Platform: Code4rena
Start Date: 26/01/2023
Pot Size: $60,500 USDC
Total HM: 7
Participants: 31
Period: 6 days
Judge: berndartmueller
Total Solo HM: 3
Id: 207
League: ETH
Rank: 6/31
Findings: 1
Award: $1,829.30
🌟 Selected for report: 0
🚀 Solo Findings: 0
1829.3034 USDC - $1,829.30
https://github.com/code-423n4/2023-01-numoen/blob/main/src/core/Lendgine.sol#L252 https://github.com/code-423n4/2023-01-numoen/blob/main/src/core/Pair.sol#L56-L57
There is a division before multiplication bug in _accrueInterest() method of Lendgine.sol which may result in loss of interest being accrued due to huge precision loss. There is same error in invariant method of Pair.sol as well which can cause larger Precision Loss.

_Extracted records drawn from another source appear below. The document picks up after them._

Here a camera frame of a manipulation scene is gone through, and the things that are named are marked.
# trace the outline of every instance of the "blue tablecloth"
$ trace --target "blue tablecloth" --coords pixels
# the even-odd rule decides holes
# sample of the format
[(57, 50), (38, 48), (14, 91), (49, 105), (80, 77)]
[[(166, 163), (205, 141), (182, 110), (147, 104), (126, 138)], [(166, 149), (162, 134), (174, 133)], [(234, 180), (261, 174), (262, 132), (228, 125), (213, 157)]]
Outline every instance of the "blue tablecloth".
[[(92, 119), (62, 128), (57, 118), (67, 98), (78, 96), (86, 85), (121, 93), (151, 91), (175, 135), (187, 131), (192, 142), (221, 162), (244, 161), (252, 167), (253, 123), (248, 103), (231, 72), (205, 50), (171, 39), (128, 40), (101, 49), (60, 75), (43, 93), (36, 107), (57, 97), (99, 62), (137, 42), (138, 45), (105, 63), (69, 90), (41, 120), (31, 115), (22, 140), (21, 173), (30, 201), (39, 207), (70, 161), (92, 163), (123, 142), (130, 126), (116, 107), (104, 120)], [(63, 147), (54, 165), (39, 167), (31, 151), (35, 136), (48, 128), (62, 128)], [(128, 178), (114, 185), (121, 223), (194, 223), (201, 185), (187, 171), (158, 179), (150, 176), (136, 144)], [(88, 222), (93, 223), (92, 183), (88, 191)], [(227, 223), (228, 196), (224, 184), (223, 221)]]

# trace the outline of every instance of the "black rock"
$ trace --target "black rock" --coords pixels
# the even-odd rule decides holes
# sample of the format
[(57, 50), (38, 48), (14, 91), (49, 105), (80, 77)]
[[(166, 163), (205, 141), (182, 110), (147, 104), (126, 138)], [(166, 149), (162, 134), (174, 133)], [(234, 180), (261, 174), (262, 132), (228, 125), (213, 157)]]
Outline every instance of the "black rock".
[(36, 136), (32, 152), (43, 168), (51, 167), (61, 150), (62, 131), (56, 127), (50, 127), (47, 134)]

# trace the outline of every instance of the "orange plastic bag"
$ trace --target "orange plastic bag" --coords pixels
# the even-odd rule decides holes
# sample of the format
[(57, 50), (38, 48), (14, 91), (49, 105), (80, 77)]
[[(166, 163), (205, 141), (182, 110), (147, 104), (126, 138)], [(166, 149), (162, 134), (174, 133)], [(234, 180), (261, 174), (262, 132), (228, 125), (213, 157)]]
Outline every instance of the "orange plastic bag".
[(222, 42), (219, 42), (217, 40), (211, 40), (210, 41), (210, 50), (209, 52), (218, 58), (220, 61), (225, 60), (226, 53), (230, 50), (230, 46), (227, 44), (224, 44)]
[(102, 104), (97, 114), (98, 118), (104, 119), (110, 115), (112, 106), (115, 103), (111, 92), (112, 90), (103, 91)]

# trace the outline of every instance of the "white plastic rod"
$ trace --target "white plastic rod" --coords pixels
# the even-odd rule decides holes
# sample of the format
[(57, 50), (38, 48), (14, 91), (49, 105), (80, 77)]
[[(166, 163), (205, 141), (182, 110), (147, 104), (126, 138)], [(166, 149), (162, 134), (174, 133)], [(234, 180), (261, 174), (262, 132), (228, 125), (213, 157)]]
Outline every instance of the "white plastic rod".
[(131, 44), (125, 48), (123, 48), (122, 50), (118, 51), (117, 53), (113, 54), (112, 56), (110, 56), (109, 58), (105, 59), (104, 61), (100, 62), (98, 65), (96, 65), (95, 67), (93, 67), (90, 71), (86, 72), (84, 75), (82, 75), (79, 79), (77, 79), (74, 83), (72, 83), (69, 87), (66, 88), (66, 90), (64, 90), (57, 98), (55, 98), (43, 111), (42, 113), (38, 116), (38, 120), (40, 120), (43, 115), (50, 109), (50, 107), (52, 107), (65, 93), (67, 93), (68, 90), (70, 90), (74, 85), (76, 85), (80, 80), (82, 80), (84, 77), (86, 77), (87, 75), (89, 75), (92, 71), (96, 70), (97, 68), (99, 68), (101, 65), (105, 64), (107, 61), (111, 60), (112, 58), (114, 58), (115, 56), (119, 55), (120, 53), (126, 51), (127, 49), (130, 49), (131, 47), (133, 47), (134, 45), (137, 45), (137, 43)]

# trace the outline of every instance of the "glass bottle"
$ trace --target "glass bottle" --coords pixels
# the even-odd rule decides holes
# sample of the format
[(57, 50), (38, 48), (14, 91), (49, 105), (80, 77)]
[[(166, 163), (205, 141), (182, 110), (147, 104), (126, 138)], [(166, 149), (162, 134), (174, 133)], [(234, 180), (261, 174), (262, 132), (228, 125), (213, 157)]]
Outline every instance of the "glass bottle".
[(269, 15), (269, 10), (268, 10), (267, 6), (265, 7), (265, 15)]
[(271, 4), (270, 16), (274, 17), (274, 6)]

File: Lendgine.sol 252: uint256 dilutionLPRequested = (FullMath.mulDiv(borrowRate, _totalLiquidityBorrowed, 1e18) * timeElapsed) / 365 days;
File: Pair.sol 56: uint256 scale0 = FullMath.mulDiv(amount0, 1e18, liquidity) * token0Scale; 57: uint256 scale1 = FullMath.mulDiv(amount1, 1e18, liquidity) * token1Scale;
As in the above 2 cases, Division is taking place before multiplication. In Lendgine, timeElapsed is multiplied on the result of a division while in Pair, token0Scale and token1Scale are multiplied on the result of a division. This causes Incorrect calculation which can lead to the protocol functioning incorrectly.
Manual Review
Consider multiplying all the numerators first before dividing.
Mitigated code:
File: Lendgine.sol 252: uint256 dilutionLPRequested = FullMath.mulDiv(borrowRate * timeElapsed, _totalLiquidityBorrowed, 1e18) / 365 days;
File: Pair.sol 56: uint256 scale0 = FullMath.mulDiv(amount0 * token0Scale, 1e18, liquidity); 57: uint256 scale1 = FullMath.mulDiv(amount1 * token1Scale, 1e18, liquidity);
#0 - c4-judge
2023-02-07T17:06:13Z
berndartmueller marked the issue as duplicate of #45
#1 - c4-sponsor
2023-02-08T17:45:48Z
kyscott18 marked the issue as sponsor confirmed
#2 - c4-judge
2023-02-16T09:40:19Z
berndartmueller marked the issue as satisfactory